The Uruguay national football team has undoubtedly had a rough year. After a promising start to qualifying for the next World Cup, a run of negative results put the team’s chances in jeopardy. Uruguay ultimately advanced to a two-game playoff against Jordan for a spot in Brazil in 2014. Their 5th place finish in CONMEBOL qualification derived from a paltry 2-1-5 away record, including a 4-1 loss to lowly Bolivia, and an additional 3 home draws to weaker opposition such as Paraguay and Venezuela. Finishing below a talented Colombia team and a young upstart Chile was somewhat disappointing, but losing the last automatic qualification spot to Ecuador was shocking after Uruguay finished in 4th place in the 2010 World Cup in South Africa.
Despite their unfortunate year, Uruguay recently received a small piece of good news. On the last day of qualification, Uruguay sealed their playoff with Jordan with a 3-2 victory over a weakened Argentina team that had already clinched their World Cup spot. With that victory, however, Uruguay also earned one of the greatest honors an international side can hope to achieve: the title of Unofficial Football World Champions.
The Unofficial Football World Championships are best described as football’s version of a title belt from wrestling or boxing: a champion holds the belt, someone challenges them to a fight, and if this challenger beats the holder, they get the belt. The competition was the brainchild of Paul Brown, who in 2003 defined the competition’s rules and outlined the lineage of the title. The name was inspired by the first loss England suffered after their 1966 World Cup finals victory, to Scotland, in which Scotland were jokingly proclaimed the “unofficial world champions”. The championship, however begun all the way back in 1873, when Scotland became the first champions after defeating England in the second international match of all time (the first was a draw between the two sides). Since then, the title has moved around the world according to whichever team could beat the current holder.
The title has no meaning in today’s world (hence “Unofficial”) and has only a virtual trophy to offer to the current holders. FIFA does not sanction the tournament, and there’s no other form of official backing either. But what the competition does have is a winding, complex history. One would expect the title to be constantly interchanged between the best teams in the world, but because the title can be transferred in friendlies, then almost all teams potentially have access to becoming champion. In fact, the title has traveled to all corners of the globe, from superpowers in Europe and South America to minnows in Asia and Africa.
Nothing epitomizes the journey of the UFWC title quite like its history from 2010-2012. The Netherlands came into the the 2010 World Cup as Unofficial World Champions, after the holders in 2002 and 2006 had not even qualified for the World Cups in those respective years. Netherlands almost became the official World Champions in conjunction with the UFWC title before relinquishing both in their overtime loss to Spain. The voyage of the UFWC over the next two years was absolutely stunning. The title was contested in a World Cup final, a match estimated to have been watched by 3 billion people worldwide, and won by possibly the greatest international team of all time. Two years later, however, it was possessed by the 124th-ranked national team in the world in North Korea. Argentina had beaten Spain in a friendly in 2011, and then Argentina had lost to Japan, and finally Japan lost to North Korea in 2012. Additionally, for the first time in the long history of the competition, Asian teams were able to hold the title for a significant amount of time. North Korea embarked on a successful run in the 2012 AFC Challenge Cup, and defended their title against challenges from unlikely teams such as Turkmenistan, Philippines, Tajikistan, Palestine, and India, before finally losing the title to Sweden.

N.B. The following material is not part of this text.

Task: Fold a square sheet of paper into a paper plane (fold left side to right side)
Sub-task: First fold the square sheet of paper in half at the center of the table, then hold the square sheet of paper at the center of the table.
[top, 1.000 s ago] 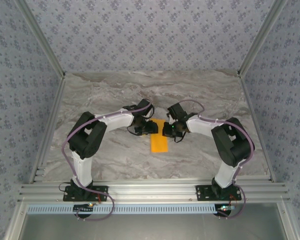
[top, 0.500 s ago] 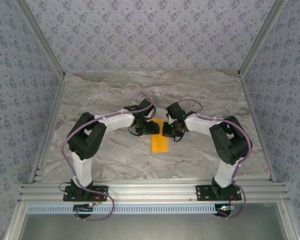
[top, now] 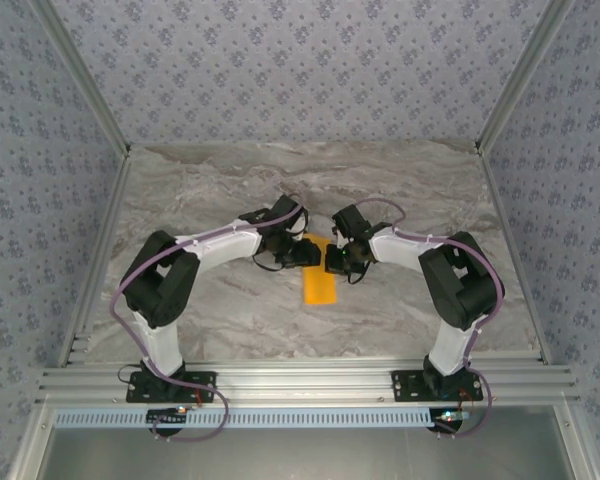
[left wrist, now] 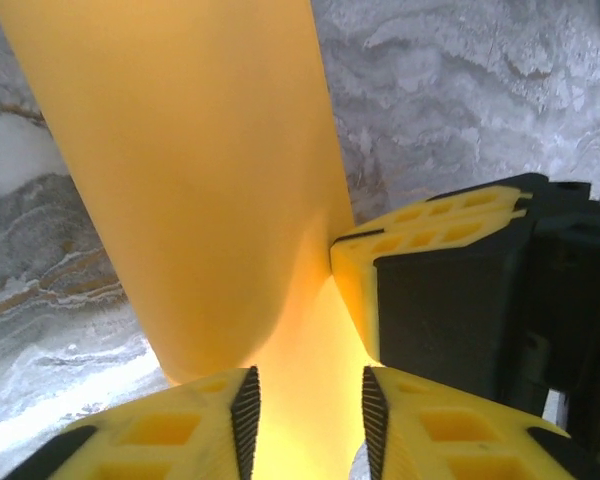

The Uruguay national team is probably not thrilled with their performances this year, after almost failing to qualify for the World Cup, and claiming the UFWC title won’t provide much consolation. But what the UFWC does provide is an entertaining competition open to all the international teams in the world. The competition has traversed the globe for 140 years, with over 800 official matches played. The title itself has passed between over 40 different countries, from international giants such as Brazil, England, and Argentina, and minnows like Wales, Netherlands Antilles, Zimbabwe, North and South Korea, and even the United States for 13 days. Paul Brown has since written a book about the competition, and maintains a website tracking the holder’s upcoming title defenses as well as preserving the history of all UFWC matches. There’s even a ranking of all international sides, based on their all-time number of successful title defenses.